» PROBLEM TO WORK ON
In the material below, the lines from the one containing "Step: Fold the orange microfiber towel" through the one containing "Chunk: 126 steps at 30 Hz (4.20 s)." are to be given again exactly, ends included, and no others.

###

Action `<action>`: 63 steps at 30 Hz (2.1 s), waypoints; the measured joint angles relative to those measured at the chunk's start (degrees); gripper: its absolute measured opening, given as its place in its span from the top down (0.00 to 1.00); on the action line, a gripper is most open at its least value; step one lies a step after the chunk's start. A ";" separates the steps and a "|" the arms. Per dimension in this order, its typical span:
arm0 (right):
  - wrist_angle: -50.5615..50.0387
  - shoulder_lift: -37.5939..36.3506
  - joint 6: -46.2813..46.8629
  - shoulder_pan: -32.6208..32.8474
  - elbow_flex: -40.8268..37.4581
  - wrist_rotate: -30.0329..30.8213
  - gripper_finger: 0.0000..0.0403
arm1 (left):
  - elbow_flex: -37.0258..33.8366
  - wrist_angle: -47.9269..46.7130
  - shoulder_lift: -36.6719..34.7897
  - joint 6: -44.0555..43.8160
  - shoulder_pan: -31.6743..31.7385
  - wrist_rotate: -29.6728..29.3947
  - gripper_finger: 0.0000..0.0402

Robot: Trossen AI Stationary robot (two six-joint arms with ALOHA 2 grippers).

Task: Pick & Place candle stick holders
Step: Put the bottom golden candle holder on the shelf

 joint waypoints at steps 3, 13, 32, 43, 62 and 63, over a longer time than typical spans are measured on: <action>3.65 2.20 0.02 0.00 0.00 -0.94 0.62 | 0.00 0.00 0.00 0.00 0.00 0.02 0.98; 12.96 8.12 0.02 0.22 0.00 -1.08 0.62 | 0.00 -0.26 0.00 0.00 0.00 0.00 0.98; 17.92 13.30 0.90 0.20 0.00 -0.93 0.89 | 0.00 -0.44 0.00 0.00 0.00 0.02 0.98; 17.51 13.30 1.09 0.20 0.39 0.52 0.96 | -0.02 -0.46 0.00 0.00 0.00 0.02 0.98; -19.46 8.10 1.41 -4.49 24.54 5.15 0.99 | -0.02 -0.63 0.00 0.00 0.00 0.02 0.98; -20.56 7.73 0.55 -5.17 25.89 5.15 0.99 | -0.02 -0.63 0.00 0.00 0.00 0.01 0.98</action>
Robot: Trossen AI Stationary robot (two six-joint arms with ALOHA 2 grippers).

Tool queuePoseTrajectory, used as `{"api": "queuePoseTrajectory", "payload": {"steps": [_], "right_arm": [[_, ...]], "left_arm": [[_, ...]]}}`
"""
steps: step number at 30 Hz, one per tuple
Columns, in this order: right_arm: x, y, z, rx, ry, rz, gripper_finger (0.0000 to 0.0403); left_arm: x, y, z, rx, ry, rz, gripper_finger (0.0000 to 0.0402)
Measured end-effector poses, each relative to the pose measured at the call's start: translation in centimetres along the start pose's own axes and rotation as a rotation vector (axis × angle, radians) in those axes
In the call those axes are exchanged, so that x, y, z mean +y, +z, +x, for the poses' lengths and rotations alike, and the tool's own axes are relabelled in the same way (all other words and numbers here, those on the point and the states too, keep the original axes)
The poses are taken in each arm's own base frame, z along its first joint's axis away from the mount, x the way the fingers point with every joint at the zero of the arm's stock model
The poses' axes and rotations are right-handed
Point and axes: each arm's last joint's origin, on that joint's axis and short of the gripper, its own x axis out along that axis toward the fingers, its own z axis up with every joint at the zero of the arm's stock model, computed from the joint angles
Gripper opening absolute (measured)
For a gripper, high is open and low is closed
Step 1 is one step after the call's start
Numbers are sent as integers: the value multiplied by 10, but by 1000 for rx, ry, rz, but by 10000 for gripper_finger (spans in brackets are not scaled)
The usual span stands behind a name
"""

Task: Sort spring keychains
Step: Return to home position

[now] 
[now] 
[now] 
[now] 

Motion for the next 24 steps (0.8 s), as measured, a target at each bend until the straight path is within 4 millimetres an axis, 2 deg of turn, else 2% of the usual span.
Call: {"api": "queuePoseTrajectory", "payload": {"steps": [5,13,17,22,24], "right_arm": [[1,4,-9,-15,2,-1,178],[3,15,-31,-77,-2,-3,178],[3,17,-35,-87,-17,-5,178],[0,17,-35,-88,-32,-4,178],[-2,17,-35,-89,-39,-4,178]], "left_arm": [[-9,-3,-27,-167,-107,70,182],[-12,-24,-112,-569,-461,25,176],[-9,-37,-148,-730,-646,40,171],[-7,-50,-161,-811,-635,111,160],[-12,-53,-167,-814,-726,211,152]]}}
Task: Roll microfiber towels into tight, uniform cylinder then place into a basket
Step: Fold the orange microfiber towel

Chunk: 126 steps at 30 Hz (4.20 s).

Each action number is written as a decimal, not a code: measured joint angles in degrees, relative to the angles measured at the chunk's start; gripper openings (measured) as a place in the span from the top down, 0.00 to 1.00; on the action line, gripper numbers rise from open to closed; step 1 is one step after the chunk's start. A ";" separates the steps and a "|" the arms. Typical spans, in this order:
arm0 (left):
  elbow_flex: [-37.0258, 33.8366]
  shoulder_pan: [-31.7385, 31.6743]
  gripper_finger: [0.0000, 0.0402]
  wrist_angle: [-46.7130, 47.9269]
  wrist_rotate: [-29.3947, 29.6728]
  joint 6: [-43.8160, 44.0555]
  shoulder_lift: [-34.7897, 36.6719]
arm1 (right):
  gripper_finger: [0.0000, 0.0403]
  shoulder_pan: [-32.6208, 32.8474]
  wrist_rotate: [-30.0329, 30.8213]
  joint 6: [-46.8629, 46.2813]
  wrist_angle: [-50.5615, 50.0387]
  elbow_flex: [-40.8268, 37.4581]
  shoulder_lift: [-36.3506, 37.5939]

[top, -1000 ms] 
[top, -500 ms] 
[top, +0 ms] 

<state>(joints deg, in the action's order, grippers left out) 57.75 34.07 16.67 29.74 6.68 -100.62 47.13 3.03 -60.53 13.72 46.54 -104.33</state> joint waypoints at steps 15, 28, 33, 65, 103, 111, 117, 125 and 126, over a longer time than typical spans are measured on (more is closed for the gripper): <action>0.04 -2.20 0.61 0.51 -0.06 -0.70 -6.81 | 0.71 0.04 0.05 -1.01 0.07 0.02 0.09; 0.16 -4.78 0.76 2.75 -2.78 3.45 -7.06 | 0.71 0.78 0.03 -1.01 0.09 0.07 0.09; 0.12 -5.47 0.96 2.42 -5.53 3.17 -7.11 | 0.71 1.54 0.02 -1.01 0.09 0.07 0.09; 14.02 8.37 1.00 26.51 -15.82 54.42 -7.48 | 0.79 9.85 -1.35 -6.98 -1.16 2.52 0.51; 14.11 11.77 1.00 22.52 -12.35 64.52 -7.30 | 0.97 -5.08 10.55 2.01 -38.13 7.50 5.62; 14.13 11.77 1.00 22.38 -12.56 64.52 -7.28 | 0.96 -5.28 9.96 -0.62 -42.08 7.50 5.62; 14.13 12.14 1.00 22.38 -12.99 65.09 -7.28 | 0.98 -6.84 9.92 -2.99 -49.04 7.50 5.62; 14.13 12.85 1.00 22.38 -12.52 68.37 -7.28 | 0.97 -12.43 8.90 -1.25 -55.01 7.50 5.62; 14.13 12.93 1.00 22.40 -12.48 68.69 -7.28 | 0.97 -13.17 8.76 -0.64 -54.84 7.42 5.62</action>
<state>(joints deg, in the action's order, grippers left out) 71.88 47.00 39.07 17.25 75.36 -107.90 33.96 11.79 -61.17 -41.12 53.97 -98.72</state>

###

» RESPONSE
Step: Fold the orange microfiber towel

Chunk: 126 steps at 30 Hz (4.20 s).

This answer is complete.